===== DATA SECTION =====
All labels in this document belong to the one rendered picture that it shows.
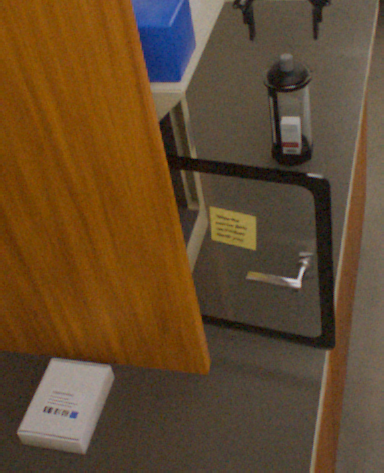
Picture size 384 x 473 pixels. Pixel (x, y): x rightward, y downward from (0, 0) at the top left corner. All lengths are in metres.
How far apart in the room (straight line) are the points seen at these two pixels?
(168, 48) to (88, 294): 0.48
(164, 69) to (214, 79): 1.08
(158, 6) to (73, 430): 0.72
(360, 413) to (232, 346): 1.08
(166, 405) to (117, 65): 0.67
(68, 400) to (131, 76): 0.65
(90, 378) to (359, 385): 1.29
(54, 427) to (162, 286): 0.32
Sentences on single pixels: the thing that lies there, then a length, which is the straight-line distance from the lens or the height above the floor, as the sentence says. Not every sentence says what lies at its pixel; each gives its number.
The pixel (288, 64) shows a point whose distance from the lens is 1.68.
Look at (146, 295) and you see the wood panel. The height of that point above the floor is 1.15.
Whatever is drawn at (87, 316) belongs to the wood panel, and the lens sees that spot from 1.36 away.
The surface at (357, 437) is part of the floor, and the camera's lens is 2.41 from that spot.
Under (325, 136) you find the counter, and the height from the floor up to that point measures 0.94.
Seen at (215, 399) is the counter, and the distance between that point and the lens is 1.37.
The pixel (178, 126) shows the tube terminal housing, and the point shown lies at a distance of 1.51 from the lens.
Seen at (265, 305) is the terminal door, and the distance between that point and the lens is 1.30.
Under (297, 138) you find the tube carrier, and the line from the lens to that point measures 1.75.
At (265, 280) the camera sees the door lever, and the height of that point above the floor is 1.21.
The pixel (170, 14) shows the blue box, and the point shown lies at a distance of 1.06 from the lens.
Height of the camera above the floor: 2.08
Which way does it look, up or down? 42 degrees down
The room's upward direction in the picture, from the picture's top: 11 degrees counter-clockwise
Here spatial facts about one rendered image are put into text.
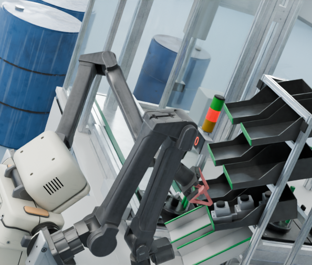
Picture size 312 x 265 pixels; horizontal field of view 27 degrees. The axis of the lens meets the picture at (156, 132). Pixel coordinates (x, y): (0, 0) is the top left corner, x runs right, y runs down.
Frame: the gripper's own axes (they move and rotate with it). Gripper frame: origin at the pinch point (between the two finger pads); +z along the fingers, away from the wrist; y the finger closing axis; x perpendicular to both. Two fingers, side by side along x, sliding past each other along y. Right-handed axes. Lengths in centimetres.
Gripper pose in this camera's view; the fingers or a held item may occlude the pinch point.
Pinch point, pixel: (207, 195)
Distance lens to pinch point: 216.4
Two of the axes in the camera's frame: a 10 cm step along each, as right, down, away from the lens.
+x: -6.8, 6.7, 2.8
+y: -0.5, -4.3, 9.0
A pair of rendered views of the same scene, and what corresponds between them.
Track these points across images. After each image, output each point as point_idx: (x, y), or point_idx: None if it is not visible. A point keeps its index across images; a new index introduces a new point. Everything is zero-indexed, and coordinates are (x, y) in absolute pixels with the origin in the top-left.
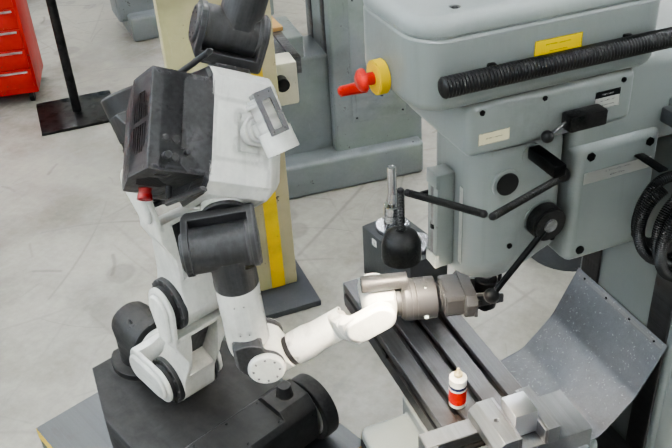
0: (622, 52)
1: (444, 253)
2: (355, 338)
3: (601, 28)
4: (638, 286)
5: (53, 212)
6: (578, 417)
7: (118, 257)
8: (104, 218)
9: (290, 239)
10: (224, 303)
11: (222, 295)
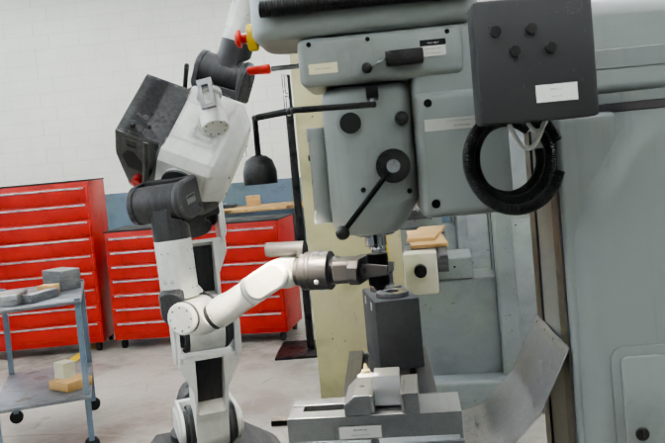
0: None
1: (322, 209)
2: (251, 294)
3: None
4: (555, 297)
5: (249, 404)
6: (455, 404)
7: (279, 437)
8: (285, 412)
9: None
10: (155, 250)
11: (154, 241)
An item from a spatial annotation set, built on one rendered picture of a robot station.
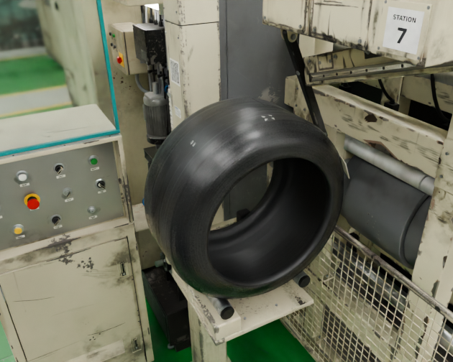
=====
PROBLEM TO SOLVE: The expected answer is every line above in which the word "image" appears.

RESPONSE TO THIS TASK:
Here spatial facts about one rendered image are put into text.
Track these points across images. After each image, output each point as point_idx: (x, y), or point_idx: None if it is not visible. A point keeps its index across images; a new index introduces a new point. Everything is zero-indexed, and coordinates are (x, y) in absolute pixels with the origin in the top-left.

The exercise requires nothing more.